Evals

Explore our comprehensive evaluations across AI capabilities.

SimpleQA Verified

SimpleQA Verified is a 1,000-prompt benchmark for reliably evaluating Large Language Models (LLMs) on short-form factuality and parametric knowledge. The authors from Google DeepMind and Google Research address various limitations of SimpleQA, originally designed by Wei et al. (2024) at OpenAI, including noisy and incorrect labels, topical biases, and question redundancy. SimpleQA Verified was created to provide the research community with a more precise instrument to track genuine progress in factuality, discourage overfitting to benchmark artifacts, and ultimately foster the development of more trustworthy AI systems.

FACTS Grounding

The FACTS Grounding benchmark evaluates the ability of Large Language Models (LLMs) to generate factually accurate responses grounded in provided long-form documents, encompassing a variety of domains. FACTS Grounding moves beyond simple factual question-answering by assessing whether LLM responses are fully grounded to the provided context and correctly synthesize information from a long context document. By providing a standardized evaluation framework, FACTS Grounding aims to promote the development of LLMs that are both knowledgeable and trustworthy, facilitating their responsible deployment in real-world applications.

FACTS Benchmark Suite

Large language models (LLMs) are increasingly becoming a primary source for information delivery across diverse use cases.

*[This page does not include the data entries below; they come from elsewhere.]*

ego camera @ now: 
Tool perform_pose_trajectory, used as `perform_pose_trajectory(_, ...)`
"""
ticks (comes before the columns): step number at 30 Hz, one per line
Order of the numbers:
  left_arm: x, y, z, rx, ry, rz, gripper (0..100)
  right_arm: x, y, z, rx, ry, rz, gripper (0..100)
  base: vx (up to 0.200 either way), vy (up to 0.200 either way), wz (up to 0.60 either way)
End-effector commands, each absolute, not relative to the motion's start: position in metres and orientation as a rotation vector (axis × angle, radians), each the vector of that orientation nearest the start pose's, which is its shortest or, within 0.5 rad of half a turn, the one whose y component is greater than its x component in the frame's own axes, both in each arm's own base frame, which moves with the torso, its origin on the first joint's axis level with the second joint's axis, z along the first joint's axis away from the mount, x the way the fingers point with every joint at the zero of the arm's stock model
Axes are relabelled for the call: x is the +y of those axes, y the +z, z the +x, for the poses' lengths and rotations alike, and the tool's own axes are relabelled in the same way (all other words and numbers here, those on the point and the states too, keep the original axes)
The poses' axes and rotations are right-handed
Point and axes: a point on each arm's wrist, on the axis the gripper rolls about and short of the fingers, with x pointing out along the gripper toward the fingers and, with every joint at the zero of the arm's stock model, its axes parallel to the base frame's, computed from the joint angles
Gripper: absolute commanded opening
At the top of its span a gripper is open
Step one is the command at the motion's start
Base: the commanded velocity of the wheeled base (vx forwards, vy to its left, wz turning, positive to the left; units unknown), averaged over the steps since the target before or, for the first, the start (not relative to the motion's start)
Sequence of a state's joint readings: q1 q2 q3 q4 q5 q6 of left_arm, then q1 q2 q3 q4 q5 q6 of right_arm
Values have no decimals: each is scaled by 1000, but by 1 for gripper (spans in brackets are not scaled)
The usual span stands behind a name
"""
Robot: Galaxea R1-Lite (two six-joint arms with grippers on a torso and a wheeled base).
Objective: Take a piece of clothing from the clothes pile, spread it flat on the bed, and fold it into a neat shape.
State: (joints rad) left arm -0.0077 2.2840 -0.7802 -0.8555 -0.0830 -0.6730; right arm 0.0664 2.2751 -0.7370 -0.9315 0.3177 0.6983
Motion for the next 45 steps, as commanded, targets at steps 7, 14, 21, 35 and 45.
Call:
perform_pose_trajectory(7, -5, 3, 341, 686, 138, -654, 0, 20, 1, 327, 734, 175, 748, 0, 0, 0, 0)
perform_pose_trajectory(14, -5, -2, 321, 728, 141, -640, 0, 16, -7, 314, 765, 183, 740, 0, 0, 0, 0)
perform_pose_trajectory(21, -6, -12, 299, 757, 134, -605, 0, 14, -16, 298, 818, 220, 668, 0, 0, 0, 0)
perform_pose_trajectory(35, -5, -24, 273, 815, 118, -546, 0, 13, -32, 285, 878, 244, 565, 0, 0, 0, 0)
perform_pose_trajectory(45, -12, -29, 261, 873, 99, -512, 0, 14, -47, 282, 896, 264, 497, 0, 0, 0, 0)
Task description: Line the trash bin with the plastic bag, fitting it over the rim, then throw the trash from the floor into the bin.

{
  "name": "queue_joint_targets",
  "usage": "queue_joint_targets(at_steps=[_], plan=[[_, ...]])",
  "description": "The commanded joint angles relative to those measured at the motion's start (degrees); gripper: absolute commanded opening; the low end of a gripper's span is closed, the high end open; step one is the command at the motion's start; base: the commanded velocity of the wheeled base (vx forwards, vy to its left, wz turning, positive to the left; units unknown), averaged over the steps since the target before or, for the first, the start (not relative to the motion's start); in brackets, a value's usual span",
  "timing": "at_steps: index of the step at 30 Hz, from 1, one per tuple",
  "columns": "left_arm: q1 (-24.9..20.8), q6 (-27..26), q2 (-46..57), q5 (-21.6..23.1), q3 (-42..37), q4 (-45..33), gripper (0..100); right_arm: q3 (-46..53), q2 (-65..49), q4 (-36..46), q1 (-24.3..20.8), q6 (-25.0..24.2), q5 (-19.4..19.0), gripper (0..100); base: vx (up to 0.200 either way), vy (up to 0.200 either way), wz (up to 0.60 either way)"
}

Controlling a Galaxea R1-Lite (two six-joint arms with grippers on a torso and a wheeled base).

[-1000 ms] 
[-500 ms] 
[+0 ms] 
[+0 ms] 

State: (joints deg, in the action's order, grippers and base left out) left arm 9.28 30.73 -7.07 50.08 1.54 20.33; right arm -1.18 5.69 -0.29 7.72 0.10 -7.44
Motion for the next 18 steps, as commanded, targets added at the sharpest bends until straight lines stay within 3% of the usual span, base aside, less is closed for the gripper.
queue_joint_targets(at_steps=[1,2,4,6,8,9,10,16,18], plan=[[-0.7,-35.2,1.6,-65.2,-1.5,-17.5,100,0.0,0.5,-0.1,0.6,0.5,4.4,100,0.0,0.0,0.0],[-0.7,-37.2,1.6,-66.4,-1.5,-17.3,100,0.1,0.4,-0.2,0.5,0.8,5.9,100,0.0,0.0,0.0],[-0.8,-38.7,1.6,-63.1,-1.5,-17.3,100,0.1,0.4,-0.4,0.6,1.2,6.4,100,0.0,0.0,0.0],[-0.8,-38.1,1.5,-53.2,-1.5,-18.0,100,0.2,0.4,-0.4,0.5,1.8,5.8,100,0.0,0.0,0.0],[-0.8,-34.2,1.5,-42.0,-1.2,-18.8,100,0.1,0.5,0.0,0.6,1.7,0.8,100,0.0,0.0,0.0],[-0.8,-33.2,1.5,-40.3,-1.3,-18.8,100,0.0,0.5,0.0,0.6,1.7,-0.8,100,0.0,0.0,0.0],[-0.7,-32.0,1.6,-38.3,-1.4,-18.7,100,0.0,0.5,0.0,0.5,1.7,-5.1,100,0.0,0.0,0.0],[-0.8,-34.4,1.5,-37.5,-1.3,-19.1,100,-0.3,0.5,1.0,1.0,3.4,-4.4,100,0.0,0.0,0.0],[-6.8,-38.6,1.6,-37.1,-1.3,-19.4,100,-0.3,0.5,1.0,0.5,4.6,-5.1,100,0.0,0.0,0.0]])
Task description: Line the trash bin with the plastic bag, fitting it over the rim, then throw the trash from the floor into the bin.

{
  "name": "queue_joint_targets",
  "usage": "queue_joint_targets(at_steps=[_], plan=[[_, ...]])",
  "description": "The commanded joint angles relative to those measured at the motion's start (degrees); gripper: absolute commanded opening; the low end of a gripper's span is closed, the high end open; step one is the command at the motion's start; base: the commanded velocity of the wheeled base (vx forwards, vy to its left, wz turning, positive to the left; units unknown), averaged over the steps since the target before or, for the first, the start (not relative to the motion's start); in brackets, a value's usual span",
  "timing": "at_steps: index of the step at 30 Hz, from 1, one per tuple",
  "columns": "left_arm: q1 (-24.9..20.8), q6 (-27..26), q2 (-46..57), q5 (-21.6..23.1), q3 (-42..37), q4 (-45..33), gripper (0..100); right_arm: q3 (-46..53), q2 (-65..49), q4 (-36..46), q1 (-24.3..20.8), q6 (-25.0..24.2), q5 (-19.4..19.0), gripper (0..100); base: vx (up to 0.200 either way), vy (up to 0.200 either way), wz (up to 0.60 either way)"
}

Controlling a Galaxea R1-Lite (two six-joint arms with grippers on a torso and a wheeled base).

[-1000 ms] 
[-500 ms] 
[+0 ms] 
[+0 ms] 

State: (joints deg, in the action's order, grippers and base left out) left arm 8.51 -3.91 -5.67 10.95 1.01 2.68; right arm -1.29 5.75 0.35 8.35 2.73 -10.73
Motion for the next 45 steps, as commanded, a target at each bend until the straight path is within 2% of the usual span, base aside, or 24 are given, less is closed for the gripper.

The FACTS Benchmark suite is the first benchmark to holistically evaluate LLM factuality across four dimensions: (1) parametric knowledge, assessing the ability of models to accurately answer factual questions without the aid of external tools; (2) search, evaluating factuality in information-seeking scenarios where the model has access to a standardized web search API; (3) multimodality, measuring the factuality of responses to image-based questions; and (4) grounding, assessing whether long-form responses are grounded in provided documents, replacing the original FACTS Grounding benchmark.

DeepSearch QA

DeepSearchQA is a 900-prompt benchmark for evaluating agents on difficult multi-step information-seeking tasks across 17 different fields. Unlike traditional benchmarks that target single-answer retrieval or broad-spectrum factuality, DeepSearchQA features a dataset of challenging, hand-crafted tasks designed to evaluate an agent’s ability to execute complex search plans to generate exhaustive answer lists. Each task is structured as a "causal chain", where discovering information for one step is dependent on the successful completion of the previous one, stressing long-horizon planning and context retention. All tasks are grounded in the open web with objectively verifiable answer sets.

Chess Text

The Chess Text Input Leaderboard provides a standardized framework for evaluating and comparing the strategic reasoning capabilities of today’s general-purpose language models. Submissions are ranked using a Bayesian skill-rating system that updates regularly, enabling rigorous long-term assessment. This framework not only offers data-driven insights into model performance but also fosters ongoing competition as new models contend for the top ranks.

Chess Text Openings

The Chess Text Openings Leaderboard provides a standardized framework for evaluating and comparing the strategic reasoning capabilities of today’s general-purpose language models. To ensure diverse and realistic gameplay, every match begins from one of the 20 most popular positions that can be reached after two plies (one move by White and one move by Black), based on data from a randomly chosen month on Lichess. This starting-position set reduces memorization effects and highlights how models handle branching play from authentic early-game positions.